Task details
Please return every line in the following data that includes the string "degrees".

Dataset excerpt
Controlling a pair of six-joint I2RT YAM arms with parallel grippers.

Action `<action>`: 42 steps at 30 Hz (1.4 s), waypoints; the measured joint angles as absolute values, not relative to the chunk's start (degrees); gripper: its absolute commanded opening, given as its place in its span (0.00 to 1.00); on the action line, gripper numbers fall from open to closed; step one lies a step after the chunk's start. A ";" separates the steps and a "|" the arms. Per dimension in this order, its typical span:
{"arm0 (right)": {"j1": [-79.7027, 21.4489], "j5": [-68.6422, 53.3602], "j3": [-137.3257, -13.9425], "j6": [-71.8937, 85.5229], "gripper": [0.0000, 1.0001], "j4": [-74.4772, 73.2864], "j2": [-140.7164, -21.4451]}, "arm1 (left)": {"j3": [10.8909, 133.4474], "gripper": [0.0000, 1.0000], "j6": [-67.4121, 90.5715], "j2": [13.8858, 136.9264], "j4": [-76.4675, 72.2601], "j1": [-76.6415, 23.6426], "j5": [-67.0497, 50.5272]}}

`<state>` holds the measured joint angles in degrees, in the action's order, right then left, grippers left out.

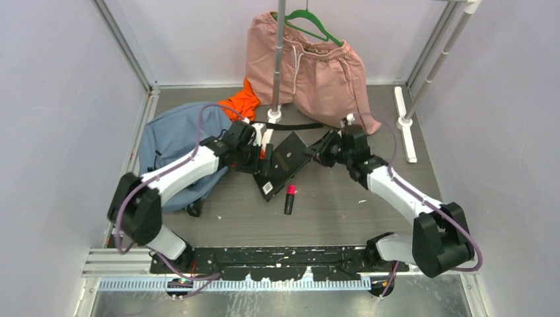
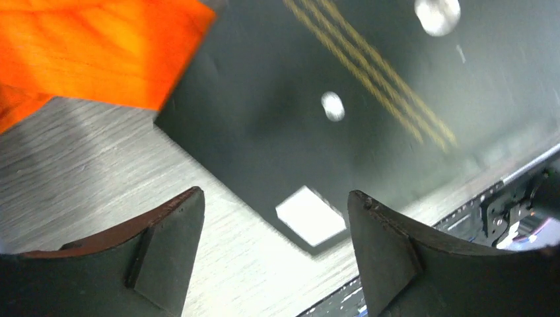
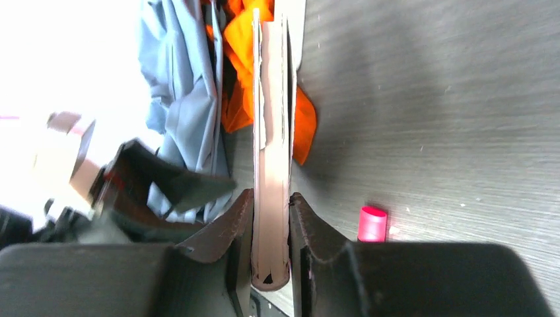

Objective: Pack the student bag
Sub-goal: Pick up the book from the center of the board.

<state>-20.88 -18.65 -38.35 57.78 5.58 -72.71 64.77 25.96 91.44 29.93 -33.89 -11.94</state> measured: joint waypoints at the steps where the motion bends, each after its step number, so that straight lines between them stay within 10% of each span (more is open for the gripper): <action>1: -20.86 -17.47 -41.93 55.86 0.01 0.62 -72.34 | 64.29 0.83 25.06 89.19 29.87 -35.09 -11.05; 10: -21.61 -14.17 -55.90 52.66 0.01 -23.20 -74.15 | 58.98 0.84 18.50 72.10 24.80 -49.93 -1.93; 23: -24.38 -12.23 -61.89 55.20 0.01 -31.90 -75.70 | 63.70 0.81 14.09 88.16 21.06 -70.85 30.22; 30: -24.38 -12.16 -61.87 56.25 0.01 -31.88 -75.68 | 67.07 0.58 13.32 91.94 21.19 -70.85 39.62; 38: -24.38 -12.08 -61.87 57.30 0.01 -30.87 -75.22 | 71.61 0.00 14.11 95.11 25.63 -71.26 45.06; 40: -24.38 -12.62 -61.84 57.58 0.25 -30.20 -75.18 | 72.95 0.00 14.17 95.74 27.81 -71.79 46.98; 42: -24.60 -13.19 -61.80 57.60 0.80 -29.47 -74.85 | 73.67 0.00 14.52 95.79 29.56 -72.05 48.10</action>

Response
Action `<action>`: 42 steps at 30 Hz (1.4 s), waypoints; the measured joint angles as absolute values, not relative to the chunk's start (degrees); gripper: its absolute commanded opening, given as its place in its span (0.00 to 1.00); on the action line, gripper numbers fall from open to closed; step one lies a step after the chunk's start. A ";" separates the steps and a "|" the arms. Per dimension in this order, its typical span:
`<state>` holds the measured joint angles in degrees, in the action's order, right then left, grippers left out.

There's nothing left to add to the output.